Segment Start: EXCERPTED RECORDS
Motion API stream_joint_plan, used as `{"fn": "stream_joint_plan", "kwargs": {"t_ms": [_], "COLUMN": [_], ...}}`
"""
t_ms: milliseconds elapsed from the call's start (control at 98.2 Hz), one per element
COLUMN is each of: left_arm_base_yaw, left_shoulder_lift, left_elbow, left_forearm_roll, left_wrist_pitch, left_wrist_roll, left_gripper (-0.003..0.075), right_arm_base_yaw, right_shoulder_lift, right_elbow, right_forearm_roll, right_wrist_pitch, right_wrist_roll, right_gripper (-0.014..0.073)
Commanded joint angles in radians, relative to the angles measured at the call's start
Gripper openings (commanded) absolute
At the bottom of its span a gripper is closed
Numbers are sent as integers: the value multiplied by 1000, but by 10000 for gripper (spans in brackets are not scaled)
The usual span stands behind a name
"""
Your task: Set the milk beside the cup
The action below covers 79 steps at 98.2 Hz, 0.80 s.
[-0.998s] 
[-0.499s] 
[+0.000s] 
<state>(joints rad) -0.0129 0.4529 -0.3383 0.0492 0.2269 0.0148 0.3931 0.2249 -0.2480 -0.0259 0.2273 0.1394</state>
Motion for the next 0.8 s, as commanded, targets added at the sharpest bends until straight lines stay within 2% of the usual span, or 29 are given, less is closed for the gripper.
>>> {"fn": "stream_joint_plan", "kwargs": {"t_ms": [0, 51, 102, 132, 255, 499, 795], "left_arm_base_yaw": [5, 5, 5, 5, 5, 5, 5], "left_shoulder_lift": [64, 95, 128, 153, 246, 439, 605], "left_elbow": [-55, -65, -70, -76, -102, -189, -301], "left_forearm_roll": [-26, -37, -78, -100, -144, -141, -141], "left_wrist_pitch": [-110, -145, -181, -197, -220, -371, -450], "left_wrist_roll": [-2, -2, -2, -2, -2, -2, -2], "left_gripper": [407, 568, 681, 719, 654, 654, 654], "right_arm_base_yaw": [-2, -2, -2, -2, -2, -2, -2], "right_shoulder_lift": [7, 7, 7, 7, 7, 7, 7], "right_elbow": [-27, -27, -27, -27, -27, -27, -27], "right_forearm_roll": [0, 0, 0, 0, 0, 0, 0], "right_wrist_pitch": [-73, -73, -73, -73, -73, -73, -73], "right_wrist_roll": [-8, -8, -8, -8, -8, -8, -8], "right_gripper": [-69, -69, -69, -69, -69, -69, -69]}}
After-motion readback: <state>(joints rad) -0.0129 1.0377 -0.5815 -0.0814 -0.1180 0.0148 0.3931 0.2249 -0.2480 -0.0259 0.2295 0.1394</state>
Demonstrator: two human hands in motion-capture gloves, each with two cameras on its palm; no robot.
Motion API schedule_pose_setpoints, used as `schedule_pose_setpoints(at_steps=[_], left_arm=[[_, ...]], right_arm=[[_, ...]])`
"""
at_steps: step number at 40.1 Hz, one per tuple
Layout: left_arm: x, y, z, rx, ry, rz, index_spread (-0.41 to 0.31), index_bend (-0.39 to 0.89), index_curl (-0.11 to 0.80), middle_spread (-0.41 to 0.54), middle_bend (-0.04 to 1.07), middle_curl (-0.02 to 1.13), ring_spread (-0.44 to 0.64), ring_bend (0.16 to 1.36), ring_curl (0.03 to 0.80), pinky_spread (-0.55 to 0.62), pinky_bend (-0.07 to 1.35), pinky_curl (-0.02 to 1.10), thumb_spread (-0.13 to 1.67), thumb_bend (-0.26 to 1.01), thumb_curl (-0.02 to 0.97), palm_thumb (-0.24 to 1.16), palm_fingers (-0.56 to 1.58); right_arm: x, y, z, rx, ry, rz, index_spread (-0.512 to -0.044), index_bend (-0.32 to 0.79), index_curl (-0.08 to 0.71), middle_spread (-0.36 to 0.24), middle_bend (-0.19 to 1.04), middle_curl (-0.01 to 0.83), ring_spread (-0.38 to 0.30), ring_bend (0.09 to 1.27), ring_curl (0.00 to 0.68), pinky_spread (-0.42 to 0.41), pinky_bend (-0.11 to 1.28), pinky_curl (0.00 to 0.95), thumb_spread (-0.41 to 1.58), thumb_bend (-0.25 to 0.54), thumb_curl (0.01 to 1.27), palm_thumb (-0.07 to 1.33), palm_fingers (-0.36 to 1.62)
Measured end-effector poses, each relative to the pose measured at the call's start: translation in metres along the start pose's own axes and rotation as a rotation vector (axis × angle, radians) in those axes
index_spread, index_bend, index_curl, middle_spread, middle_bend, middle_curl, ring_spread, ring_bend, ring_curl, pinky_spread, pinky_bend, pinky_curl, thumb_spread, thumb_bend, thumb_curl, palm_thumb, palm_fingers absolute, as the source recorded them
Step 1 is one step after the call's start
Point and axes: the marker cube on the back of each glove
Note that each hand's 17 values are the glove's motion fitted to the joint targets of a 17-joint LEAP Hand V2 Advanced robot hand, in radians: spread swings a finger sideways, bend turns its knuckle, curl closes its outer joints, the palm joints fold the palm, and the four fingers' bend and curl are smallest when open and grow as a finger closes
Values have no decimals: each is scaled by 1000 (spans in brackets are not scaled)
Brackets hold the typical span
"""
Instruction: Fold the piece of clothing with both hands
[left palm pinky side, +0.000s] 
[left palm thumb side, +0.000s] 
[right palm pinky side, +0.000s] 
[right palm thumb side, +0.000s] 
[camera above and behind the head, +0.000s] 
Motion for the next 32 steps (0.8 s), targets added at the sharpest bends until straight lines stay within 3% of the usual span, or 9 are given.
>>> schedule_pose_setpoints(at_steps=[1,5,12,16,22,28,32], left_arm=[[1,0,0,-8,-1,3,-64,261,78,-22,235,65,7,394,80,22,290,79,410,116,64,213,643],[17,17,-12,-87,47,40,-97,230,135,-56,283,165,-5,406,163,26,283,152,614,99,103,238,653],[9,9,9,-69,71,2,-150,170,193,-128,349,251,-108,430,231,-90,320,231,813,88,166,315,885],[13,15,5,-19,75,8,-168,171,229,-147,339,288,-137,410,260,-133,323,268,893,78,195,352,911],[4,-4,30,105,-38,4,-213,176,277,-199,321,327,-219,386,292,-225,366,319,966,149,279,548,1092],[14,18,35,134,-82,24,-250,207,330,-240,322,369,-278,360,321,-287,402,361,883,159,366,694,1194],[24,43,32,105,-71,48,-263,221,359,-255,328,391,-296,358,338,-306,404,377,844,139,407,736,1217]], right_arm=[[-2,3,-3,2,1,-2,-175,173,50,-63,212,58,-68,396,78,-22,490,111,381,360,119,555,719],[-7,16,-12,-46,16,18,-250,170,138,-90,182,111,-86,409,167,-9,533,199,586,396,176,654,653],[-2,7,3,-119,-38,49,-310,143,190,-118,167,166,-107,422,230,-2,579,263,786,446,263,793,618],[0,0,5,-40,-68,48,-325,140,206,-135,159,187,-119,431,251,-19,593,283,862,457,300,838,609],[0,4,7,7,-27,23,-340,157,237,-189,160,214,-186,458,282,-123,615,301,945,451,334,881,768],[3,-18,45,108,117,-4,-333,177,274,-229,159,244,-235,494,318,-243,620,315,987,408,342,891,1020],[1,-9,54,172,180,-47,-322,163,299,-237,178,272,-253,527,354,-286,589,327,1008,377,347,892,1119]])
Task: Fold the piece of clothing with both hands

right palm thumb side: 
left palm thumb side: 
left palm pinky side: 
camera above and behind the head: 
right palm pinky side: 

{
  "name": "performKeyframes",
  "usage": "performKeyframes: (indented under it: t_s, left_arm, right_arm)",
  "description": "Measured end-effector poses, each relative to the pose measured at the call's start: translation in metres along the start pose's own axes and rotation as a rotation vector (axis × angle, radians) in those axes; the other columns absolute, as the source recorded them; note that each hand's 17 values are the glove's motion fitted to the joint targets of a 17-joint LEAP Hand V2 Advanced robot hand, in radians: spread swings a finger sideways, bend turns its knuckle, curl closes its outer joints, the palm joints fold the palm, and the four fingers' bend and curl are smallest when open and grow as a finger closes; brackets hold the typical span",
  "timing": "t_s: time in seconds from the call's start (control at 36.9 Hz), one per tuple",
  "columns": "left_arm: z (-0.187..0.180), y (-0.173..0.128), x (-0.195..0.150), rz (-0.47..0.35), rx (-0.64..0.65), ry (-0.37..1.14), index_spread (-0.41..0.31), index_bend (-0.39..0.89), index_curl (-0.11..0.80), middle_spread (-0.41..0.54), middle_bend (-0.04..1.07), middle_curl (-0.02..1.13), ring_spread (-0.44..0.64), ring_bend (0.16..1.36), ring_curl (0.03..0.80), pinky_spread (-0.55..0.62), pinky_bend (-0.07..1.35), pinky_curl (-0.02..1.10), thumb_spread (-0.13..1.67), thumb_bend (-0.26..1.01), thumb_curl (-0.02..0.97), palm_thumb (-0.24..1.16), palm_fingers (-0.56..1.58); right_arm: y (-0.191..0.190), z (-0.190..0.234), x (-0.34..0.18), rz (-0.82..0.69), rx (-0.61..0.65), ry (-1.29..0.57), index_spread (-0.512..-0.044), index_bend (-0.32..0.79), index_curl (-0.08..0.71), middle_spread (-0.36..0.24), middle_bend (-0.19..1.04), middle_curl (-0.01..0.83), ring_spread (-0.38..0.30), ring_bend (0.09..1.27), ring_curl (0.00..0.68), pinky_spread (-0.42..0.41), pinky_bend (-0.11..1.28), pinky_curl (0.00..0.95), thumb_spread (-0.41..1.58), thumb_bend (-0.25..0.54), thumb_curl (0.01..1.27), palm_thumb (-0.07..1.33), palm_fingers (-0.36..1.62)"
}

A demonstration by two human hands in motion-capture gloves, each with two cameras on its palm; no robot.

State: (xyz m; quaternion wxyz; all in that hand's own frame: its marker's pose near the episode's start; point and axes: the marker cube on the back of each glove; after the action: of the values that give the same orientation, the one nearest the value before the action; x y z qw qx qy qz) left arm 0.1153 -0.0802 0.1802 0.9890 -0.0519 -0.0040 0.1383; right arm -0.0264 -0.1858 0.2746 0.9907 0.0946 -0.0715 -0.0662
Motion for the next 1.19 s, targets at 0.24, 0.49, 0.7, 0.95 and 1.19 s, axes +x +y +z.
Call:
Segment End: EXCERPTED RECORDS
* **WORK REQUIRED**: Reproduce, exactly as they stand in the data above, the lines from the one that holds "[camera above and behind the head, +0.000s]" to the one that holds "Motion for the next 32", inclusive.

* **ANSWER TO THIS EXERCISE**:
[camera above and behind the head, +0.000s] 
Motion for the next 32 steps (0.8 s), targets added at the sharpest bends until straight lines stay within 3% of the usual span, or 9 are given.

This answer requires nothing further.